I thought I might address the elephant in the room this afternoon (well, one of many elephants this year, but I digress), and that's art created via artificial intelligence.

As some of you noticed, some of our content this year used A.I. art, particularly from MidJourney/Stable Diffusion. We used it to replace the stock art that we typically used in our adventures and VTT packages. Then we used our regular artists (Nacho and Matias Lazaro) to focus on some other cool projects we've been tinkering with in the background (monster books, a horror RPG setting, etc.)

At the time, V3 was the only version out, and while it was pretty cool looking compared to most of our stock art, it was still only so-so and didn't really look like other artists' work. However, with the arrival of V4 and the remarkable quality it produces—which, as we now understand, was scraped from actual living artists' works—we realize that there are some serious ethical issues with these tools.

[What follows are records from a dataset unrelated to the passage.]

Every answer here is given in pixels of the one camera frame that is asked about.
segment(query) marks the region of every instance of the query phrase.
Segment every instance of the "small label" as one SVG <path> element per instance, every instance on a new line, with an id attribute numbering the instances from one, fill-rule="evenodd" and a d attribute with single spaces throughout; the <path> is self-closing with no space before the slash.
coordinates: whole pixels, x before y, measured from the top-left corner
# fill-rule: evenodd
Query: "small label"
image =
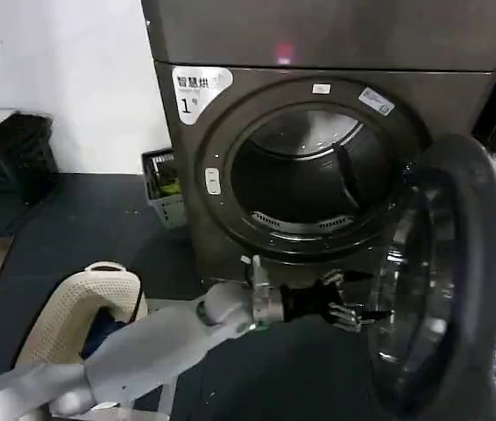
<path id="1" fill-rule="evenodd" d="M 227 68 L 194 68 L 176 66 L 172 69 L 174 94 L 180 120 L 193 125 L 200 114 L 232 84 Z"/>
<path id="2" fill-rule="evenodd" d="M 313 94 L 328 95 L 332 86 L 329 83 L 315 83 L 312 85 Z"/>
<path id="3" fill-rule="evenodd" d="M 359 101 L 366 103 L 383 116 L 387 116 L 390 114 L 390 111 L 394 109 L 393 103 L 371 88 L 365 88 L 363 92 L 361 92 L 361 95 L 359 95 Z"/>

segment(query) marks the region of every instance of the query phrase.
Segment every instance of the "dryer drum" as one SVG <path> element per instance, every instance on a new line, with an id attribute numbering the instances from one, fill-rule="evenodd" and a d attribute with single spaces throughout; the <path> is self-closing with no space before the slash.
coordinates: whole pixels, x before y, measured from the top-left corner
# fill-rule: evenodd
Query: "dryer drum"
<path id="1" fill-rule="evenodd" d="M 374 130 L 329 111 L 285 111 L 239 148 L 231 184 L 246 212 L 287 234 L 330 234 L 381 203 L 395 162 Z"/>

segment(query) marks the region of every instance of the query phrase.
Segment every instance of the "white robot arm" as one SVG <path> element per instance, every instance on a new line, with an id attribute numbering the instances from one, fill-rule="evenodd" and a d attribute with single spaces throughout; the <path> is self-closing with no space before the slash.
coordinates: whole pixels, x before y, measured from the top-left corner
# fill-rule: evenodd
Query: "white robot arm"
<path id="1" fill-rule="evenodd" d="M 0 375 L 0 421 L 42 419 L 50 412 L 69 417 L 99 403 L 131 403 L 257 324 L 314 313 L 359 332 L 361 325 L 389 313 L 357 314 L 346 307 L 341 274 L 330 274 L 308 289 L 271 289 L 258 256 L 252 265 L 251 289 L 217 284 L 190 303 L 156 311 L 112 333 L 83 364 L 17 367 Z"/>

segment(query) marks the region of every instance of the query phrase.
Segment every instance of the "number 1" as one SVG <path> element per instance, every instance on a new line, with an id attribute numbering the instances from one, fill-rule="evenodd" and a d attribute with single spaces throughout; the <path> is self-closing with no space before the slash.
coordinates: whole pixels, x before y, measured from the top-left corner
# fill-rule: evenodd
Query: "number 1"
<path id="1" fill-rule="evenodd" d="M 184 109 L 182 110 L 182 112 L 184 114 L 191 114 L 191 111 L 188 110 L 188 100 L 186 98 L 183 98 L 181 101 L 184 103 Z"/>

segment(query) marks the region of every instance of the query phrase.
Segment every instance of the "dark floor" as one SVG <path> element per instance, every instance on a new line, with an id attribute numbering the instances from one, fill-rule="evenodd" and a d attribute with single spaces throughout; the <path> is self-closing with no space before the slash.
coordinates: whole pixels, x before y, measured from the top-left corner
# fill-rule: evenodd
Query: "dark floor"
<path id="1" fill-rule="evenodd" d="M 0 274 L 0 373 L 9 370 L 56 285 L 97 260 L 122 263 L 148 298 L 203 293 L 186 229 L 165 232 L 141 177 L 67 175 L 33 210 L 0 205 L 0 236 L 17 233 Z M 173 420 L 380 419 L 364 343 L 307 318 L 229 341 L 180 377 Z M 155 410 L 158 394 L 137 403 Z"/>

We have no way to predict what the outcome of all of this will be, and while I personally think the art it makes is awesome and seriously game-changing (and incredibly convenient for a storyteller like me, I might add), I also respect the many wonderful artists I've had the pleasure of working with over the years who, rightfully so, feel threatened by its presence.

As such, we will discontinue the use of AI art in our commercial products for now, at least, until we learn the full legal ramifications of using the artwork or the creators of MidJourney and similar applications compensate the artists whose creations they used to gather data.

In the meantime, I've invested a considerable amount into licensing art and have even hired a couple more artists on our staff to work on future projects.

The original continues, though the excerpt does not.